Cohort Churn Anomaly Investigation

Systematic investigation framework for identifying why a specific cohort has elevated churn, with SQL queries, statistical validation, root cause decision tree, and week-by-week action plan.

Input

What you provide to the skill

October 2024 cohort has 12% churn versus normal 5%. Same size cohorts. Need to identify what went wrong with that specific month.

Output

What the skill generates for you

Cohort Churn Anomaly Investigation

Investigation Framework

October 2024 Cohort: 12% churn
Normal Baseline: 5% churn
Difference: +7 percentage points (2.4x higher)
Cohort sizes: Same size (equal comparison)
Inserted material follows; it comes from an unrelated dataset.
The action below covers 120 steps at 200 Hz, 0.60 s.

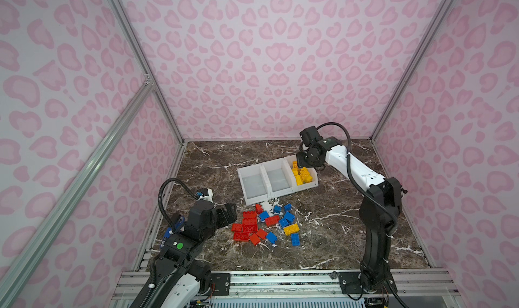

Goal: Sort the legos into containers by color
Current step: Place the lego in the container, then pick up the lego from the bottom-center of the table.

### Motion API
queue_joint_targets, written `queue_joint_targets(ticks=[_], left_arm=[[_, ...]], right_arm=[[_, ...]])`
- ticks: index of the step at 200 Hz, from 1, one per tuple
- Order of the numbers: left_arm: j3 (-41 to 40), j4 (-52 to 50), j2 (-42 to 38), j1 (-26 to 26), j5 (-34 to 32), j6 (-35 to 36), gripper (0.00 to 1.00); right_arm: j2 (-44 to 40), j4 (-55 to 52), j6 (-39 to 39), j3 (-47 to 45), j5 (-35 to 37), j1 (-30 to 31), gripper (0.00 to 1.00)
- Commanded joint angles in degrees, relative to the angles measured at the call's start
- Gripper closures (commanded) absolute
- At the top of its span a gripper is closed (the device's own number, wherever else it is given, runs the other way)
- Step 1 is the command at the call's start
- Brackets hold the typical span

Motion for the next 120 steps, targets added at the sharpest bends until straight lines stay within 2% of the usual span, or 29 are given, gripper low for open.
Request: queue_joint_targets(ticks=[1, 33, 62, 120], left_arm=[[-0.30, 0.78, 0.40, 0.08, -0.58, -0.37, 0.03], [-0.43, 1.63, 1.34, -0.04, 0.23, -0.19, 0.03], [-0.67, 1.87, 1.35, 0.01, 0.58, -0.28, 0.03], [-0.77, 1.35, 0.10, 0.03, 0.71, -0.45, 0.03]], right_arm=[[-7.38, 6.08, -0.68, -11.88, -2.66, 3.45, 0.39], [-15.96, 9.10, 0.98, -28.16, -2.40, 10.05, 0.39], [-19.56, 14.66, 3.05, -37.99, -6.98, 12.60, 0.39], [-19.32, 22.35, 1.35, -43.25, -15.85, 13.89, 0.39]])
When one cohort churns significantly more, investigate in this order:

1. Acquisition Source Changes

Hypothesis: Different traffic sources attracted different user intent

Check:

Marketing channel mix by cohort
Campaign changes in October
Traffic source breakdown
Any new ad campaigns or partnerships launched

SQL Query:

SELECT
  DATE_TRUNC('month', signup_date) AS cohort,
  acquisition_source,
  COUNT(*) AS users,
  SUM(CASE WHEN cancel_date IS NOT NULL THEN 1 ELSE 0 END) AS churned,
  ROUND(100.0 * SUM(CASE WHEN cancel_date IS NOT NULL THEN 1 ELSE 0 END) / COUNT(*), 1) AS churn_rate
FROM subscriptions
WHERE signup_date >= '2024-09-01' AND signup_date < '2024-12-01'
GROUP BY 1, 2
ORDER BY 1, 2;

What to look for:

Did October have higher % from a specific channel (e.g., paid ads, affiliate)?
Did any single source show >15% churn rate?
New marketing campaign that launched in October?
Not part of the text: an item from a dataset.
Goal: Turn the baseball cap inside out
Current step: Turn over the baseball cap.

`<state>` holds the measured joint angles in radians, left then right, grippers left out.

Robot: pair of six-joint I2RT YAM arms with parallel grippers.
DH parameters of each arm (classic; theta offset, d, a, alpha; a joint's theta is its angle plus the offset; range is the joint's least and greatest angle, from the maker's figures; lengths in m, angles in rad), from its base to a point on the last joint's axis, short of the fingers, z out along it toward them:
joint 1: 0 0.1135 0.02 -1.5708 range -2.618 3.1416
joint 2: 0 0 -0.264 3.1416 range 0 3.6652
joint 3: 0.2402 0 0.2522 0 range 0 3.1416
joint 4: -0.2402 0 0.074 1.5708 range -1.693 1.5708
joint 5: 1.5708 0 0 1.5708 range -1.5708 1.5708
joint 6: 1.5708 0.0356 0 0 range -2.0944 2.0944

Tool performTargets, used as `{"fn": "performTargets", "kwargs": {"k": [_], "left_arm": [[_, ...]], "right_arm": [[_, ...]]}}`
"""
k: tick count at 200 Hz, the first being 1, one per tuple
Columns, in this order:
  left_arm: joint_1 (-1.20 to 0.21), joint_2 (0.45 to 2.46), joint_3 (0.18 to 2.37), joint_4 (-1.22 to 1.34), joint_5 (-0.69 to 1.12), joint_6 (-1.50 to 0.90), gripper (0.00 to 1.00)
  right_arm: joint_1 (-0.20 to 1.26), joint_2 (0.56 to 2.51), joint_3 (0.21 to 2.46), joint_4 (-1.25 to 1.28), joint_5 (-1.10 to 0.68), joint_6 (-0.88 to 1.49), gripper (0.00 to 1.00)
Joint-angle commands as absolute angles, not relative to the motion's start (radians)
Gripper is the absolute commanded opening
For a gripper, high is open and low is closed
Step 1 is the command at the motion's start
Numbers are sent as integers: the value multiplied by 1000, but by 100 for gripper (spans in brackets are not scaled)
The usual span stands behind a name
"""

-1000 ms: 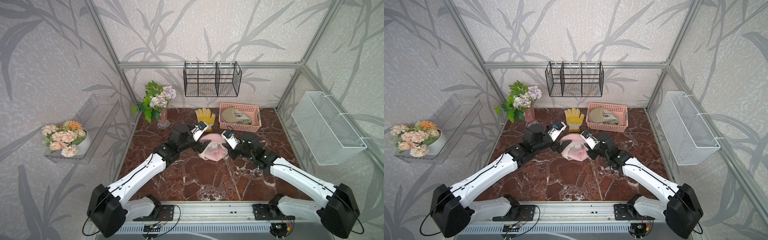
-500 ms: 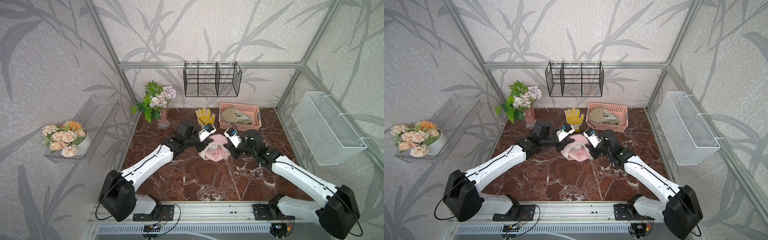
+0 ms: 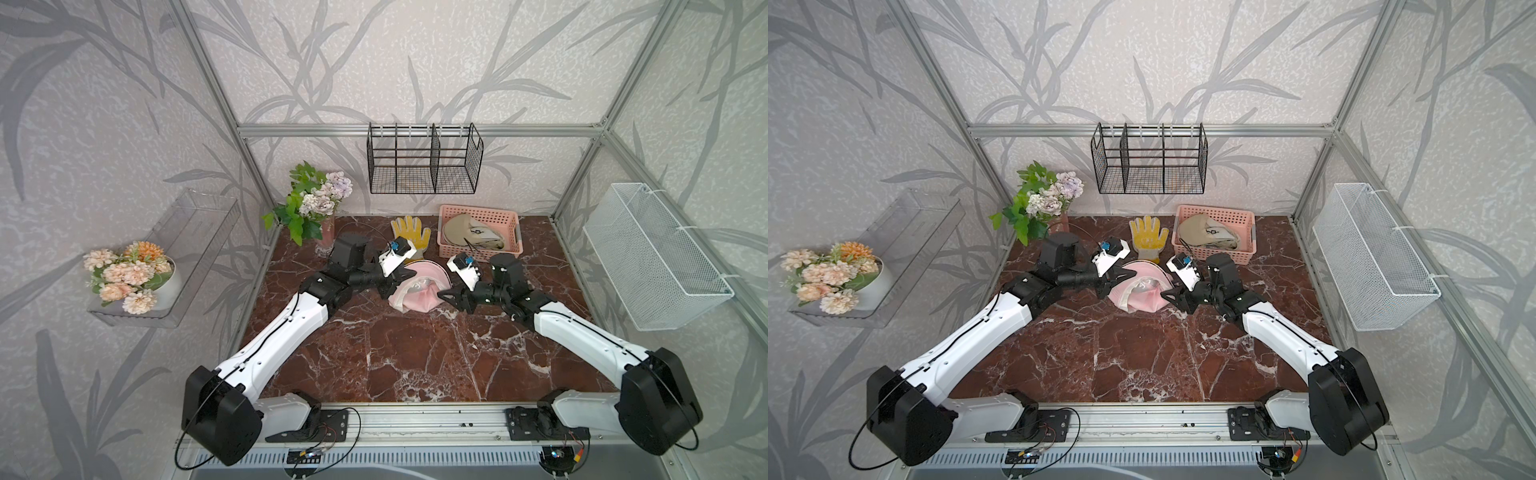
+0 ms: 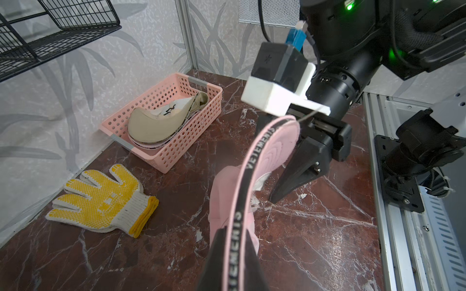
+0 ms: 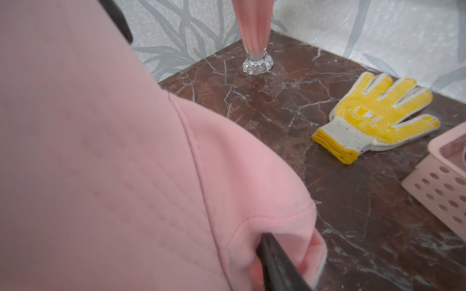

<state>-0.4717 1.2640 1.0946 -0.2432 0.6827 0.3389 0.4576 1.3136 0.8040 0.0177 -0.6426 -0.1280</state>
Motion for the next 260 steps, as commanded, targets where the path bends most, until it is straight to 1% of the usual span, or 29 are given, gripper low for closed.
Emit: {"fn": "performTargets", "kwargs": {"k": [1, 29, 56, 149, 168, 189, 201, 217, 230, 240, 260], "left_arm": [[-447, 1230, 1145, -185, 709, 308, 0], [-415, 1202, 1120, -91, 715, 241, 0], [-410, 1206, 1128, -77, 745, 233, 0], [-368, 1201, 1121, -21, 855, 184, 0], [-368, 1206, 1107, -25, 855, 183, 0], [-368, 1200, 1075, 1, 826, 163, 0], [-368, 1200, 1059, 15, 802, 145, 0], [-368, 1208, 1051, 11, 773, 129, 0], [-369, 1217, 1048, 2, 770, 120, 0], [-368, 1223, 1045, 1, 773, 109, 0], [-368, 1230, 1043, 0, 800, 85, 0]], "right_arm": [[453, 1326, 787, -1, -737, -159, 45], [453, 1338, 783, -46, -817, -174, 45], [453, 1344, 779, -68, -883, -178, 45], [456, 1406, 816, -105, -975, -195, 44], [456, 1405, 814, -57, -982, -152, 37], [457, 1389, 789, 80, -1008, -48, 19], [457, 1370, 764, 191, -1002, 37, 13], [457, 1335, 722, 345, -909, 152, 5], [459, 1306, 692, 422, -765, 226, 4], [466, 1287, 681, 427, -597, 266, 0], [502, 1265, 701, 322, -262, 285, 1]]}}
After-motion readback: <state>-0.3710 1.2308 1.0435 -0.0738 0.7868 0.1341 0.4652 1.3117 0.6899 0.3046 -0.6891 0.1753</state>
Common finding: New ad campaign or channel brought low-intent users (40% of cases)

2. Product Changes

Hypothesis: Release affected new user experience

Check:

Releases deployed in late September or October
Onboarding flow changes
Feature flags affecting new users
A/B tests running for new signups
Pricing page or sign-up flow changes

Comparison Table:

Metric	Baseline Cohorts	Oct 2024 Cohort	Difference
Onboarding completion %	?	?	?
Core feature adoption (D7)	?	?	?
Time to first value	?	?	?
Account setup completion	?	?	?

Common finding: Onboarding redesign or feature change broke first-time experience (30% of cases)

3. Pricing/Offer Changes

Hypothesis: Different trial terms or promotional pricing

Check:

Trial length by cohort (any October changes?)
Discount codes used in October
Plan tier distribution
Any October promotions or sales
Price changes implemented

SQL Query:

SELECT
  DATE_TRUNC('month', signup_date) AS cohort,
  plan_tier,
  trial_length_days,
  COALESCE(promo_code, 'none') AS promo_code,
  COUNT(*) AS users,
  SUM(CASE WHEN cancel_date IS NOT NULL THEN 1 ELSE 0 END) AS churned,
  ROUND(100.0 * SUM(CASE WHEN cancel_date IS NOT NULL THEN 1 ELSE 0 END) / COUNT(*), 1) AS churn_rate
FROM subscriptions
WHERE signup_date >= '2024-08-01' AND signup_date < '2024-12-01'
GROUP BY 1, 2, 3, 4
ORDER BY 1, 2, 3, 4;

Common finding: Aggressive discount attracted price-sensitive users who churn after discount ends (10% of cases)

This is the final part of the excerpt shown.